А еще он очень любил свою мать Елизавету Францевну, урожденную Кондрусевич, умершую год назад и похороненную на местном кладбище. По материнской линии Елизавета Францевна происходила из знатного, но обнищавшего польского рода, получила образование в Германии, была добра, но вспыльчива и строптива, и не изменила себе даже тогда, когда сдуру вышла замуж за красавца-интеллигента Любомира Филиппенко, преподавателя одной из киевских частных гимназий. Тот сочинял драмы в стихах на родном языке, был фантастически скуп, страдал черными запоями, быстро состарился и скоропостижно умер в одну из холодных вьюжных зим. Елизавета Францевна, читавшая в той же гимназии литературу, после смерти мужа бедствовала и вынуждена была бегать по частным урокам. В конце концов они с десятилетним сыном перебрались к родне в Вильно. Матери он был обязан всем, что знал и умел, а когда в начале двадцатых она ринулась спасать кого-то там из подвалов чрезвычайки, буквально зубами вырвал ее из чекистских лап. Судьба к тому времени занесла их в Полтаву, и Андрей, комиссаривший в конце гражданской, теперь ходил в небольших советских начальниках. Пришлось экстренно перебираться в Харьков, от греха подальше. С тех пор он больше не отпускал мать от себя.
Они прошли в кабинет, где в простенке между книжными шкафами висел портрет Елизаветы Францевны, написанный скандально известным Чаргаром, иначе говоря – художником Казимиром Валером, с которым Андрей Любомирович близко сошелся в тех же двадцатых, в самом начале своего восхождения на литературный Олимп.
Муж обессиленно опустился в кресло у письменного стола, а Вероника устроилась на кушетке напротив.

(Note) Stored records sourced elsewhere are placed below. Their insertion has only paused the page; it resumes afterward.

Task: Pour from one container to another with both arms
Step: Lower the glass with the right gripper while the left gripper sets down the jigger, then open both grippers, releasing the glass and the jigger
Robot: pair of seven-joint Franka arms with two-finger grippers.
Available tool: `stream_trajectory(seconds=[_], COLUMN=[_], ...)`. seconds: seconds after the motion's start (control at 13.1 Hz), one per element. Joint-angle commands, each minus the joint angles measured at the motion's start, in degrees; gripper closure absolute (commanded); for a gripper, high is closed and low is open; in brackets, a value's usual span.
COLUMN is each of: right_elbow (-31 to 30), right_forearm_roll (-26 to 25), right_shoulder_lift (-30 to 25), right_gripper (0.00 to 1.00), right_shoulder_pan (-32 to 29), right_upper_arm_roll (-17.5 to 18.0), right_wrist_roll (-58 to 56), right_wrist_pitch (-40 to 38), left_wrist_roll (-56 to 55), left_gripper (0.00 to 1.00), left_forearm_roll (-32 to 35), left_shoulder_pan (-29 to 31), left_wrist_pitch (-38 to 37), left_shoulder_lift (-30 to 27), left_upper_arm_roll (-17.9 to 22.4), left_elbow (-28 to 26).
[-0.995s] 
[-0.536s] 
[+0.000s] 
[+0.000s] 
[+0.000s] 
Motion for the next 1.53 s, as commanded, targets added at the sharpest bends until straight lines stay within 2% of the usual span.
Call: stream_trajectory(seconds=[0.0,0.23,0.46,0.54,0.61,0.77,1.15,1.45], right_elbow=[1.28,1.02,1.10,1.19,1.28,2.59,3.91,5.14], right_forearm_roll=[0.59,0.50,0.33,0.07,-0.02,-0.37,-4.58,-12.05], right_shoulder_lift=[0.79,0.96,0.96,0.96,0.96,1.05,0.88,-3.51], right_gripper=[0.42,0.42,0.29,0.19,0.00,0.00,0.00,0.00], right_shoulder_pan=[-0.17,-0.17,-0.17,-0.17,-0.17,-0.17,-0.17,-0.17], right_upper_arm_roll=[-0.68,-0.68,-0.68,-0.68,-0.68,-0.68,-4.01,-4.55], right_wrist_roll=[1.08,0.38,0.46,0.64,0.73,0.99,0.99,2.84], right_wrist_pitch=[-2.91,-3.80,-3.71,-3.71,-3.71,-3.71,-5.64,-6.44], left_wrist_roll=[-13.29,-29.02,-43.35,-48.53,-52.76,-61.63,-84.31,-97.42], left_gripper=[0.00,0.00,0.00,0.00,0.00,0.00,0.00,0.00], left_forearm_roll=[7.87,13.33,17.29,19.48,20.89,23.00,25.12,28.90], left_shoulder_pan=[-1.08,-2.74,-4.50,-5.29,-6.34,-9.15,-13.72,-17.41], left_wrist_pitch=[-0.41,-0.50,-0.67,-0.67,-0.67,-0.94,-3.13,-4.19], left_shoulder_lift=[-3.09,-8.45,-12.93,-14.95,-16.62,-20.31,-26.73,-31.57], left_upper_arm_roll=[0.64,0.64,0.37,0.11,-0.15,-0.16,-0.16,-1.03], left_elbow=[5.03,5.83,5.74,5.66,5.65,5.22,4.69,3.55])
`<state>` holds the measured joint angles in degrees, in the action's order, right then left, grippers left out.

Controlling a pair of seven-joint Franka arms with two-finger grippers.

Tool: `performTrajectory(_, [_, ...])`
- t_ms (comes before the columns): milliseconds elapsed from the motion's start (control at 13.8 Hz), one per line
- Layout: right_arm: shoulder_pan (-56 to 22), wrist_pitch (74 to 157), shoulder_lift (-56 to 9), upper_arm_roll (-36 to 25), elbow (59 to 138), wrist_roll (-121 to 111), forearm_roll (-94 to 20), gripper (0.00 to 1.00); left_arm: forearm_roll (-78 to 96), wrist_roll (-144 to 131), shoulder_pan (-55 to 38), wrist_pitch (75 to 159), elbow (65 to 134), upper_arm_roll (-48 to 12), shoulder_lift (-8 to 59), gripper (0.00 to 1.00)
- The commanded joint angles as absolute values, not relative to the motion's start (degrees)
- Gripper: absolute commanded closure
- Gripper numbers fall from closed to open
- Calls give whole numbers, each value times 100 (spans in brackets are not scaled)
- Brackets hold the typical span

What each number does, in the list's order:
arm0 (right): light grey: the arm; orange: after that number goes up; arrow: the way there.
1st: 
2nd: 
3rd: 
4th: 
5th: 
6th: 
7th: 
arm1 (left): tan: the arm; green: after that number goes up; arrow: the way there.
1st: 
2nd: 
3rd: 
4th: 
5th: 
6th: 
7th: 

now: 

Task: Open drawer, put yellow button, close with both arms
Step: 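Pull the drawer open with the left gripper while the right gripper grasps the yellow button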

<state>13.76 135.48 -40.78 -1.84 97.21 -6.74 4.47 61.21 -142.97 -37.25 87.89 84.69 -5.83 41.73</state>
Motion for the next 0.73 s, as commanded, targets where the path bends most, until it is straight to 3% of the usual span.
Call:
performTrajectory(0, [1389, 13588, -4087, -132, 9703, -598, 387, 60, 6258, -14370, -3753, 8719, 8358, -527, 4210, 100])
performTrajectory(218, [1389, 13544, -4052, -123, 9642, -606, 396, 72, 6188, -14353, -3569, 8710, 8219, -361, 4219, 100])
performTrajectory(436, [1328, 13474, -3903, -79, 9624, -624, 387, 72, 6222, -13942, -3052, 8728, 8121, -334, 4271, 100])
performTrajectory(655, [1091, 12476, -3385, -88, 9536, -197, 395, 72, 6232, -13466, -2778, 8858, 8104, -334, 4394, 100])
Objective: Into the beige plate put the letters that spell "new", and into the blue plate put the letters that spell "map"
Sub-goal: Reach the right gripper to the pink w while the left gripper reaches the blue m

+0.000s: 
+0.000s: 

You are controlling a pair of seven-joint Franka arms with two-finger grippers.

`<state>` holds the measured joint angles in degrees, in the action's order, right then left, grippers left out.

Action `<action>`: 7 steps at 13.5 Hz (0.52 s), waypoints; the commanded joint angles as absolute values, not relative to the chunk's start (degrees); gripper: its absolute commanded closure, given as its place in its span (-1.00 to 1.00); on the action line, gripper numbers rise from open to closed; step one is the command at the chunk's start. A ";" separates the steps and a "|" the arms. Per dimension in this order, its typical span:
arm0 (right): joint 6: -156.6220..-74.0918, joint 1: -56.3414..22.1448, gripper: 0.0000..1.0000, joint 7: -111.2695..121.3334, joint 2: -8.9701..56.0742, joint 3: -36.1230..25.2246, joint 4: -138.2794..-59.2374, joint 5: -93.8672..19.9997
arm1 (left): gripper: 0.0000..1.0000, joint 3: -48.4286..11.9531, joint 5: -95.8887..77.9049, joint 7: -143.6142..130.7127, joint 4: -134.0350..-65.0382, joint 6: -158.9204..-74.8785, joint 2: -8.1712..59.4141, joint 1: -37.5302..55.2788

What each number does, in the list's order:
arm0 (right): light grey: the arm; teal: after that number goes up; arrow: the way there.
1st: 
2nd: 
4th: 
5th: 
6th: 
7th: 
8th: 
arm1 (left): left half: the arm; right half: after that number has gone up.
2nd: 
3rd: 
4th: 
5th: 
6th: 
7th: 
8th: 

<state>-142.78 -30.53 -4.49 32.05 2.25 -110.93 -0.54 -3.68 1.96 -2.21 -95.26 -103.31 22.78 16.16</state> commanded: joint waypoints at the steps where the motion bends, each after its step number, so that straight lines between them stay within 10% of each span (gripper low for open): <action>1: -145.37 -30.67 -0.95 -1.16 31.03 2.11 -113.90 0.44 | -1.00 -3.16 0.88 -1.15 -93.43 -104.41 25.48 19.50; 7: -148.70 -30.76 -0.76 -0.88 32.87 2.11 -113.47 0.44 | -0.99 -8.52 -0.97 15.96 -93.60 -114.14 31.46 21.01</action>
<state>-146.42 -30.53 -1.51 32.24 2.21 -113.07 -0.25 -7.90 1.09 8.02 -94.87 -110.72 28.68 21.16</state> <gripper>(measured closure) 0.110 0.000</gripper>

Прикрыв ладонью горящие, будто песком засыпанные, глаза, Андрей Любомирович вдруг вспомнил, как отец во хмелю, намеренно гнусавя, запевал: «Лизавет-т-а, Лизавет-т-а, я люблю тебя за эт-т-а…», а мать, откидывая гладко причесанную голову и сверкая глазами, вскрикивала: «Вы пошлый дурак, Филиппенко, и ничем не отличаетесь от нашего дворника!»
– Вероника, – негромко проговорил он, убирая ладонь, – выслушай меня внимательно. Арестован Юлианов. Вчера ночью застрелился Петр Хорунжий… Где дети?
– С Мариной Ивановной в саду… – растерялась она. – Ты наверняка знаешь? Это правда, Андрюша?
– К сожалению.
– А ты?
– Что – я? – не понял он.
– У тебя будут неприятности? Ведь это твои… Вы же вместе, в одном, как говорится, котле…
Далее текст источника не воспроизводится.